**What you are asked to do**
Word for word, set down the listing that appears after this line.

**Data**
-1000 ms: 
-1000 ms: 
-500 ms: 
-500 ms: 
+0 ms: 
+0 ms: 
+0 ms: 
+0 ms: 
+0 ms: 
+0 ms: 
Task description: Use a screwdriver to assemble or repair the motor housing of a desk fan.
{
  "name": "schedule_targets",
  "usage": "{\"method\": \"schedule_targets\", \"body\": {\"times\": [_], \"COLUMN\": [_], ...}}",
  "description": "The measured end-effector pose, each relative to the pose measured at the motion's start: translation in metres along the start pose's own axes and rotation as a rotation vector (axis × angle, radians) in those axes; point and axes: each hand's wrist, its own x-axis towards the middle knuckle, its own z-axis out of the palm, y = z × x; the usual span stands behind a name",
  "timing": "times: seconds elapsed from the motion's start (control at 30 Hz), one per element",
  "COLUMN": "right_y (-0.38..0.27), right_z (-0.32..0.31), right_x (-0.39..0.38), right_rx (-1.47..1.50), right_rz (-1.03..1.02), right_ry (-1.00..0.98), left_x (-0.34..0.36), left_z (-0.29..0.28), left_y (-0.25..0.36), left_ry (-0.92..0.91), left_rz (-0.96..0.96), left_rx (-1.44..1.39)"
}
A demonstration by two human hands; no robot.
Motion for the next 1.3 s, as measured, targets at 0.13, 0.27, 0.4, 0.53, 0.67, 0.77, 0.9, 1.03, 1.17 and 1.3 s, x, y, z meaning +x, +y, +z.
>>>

**Solved exercise**
-1000 ms: 
-1000 ms: 
-500 ms: 
-500 ms: 
+0 ms: 
+0 ms: 
+0 ms: 
+0 ms: 
+0 ms: 
+0 ms: 
Task description: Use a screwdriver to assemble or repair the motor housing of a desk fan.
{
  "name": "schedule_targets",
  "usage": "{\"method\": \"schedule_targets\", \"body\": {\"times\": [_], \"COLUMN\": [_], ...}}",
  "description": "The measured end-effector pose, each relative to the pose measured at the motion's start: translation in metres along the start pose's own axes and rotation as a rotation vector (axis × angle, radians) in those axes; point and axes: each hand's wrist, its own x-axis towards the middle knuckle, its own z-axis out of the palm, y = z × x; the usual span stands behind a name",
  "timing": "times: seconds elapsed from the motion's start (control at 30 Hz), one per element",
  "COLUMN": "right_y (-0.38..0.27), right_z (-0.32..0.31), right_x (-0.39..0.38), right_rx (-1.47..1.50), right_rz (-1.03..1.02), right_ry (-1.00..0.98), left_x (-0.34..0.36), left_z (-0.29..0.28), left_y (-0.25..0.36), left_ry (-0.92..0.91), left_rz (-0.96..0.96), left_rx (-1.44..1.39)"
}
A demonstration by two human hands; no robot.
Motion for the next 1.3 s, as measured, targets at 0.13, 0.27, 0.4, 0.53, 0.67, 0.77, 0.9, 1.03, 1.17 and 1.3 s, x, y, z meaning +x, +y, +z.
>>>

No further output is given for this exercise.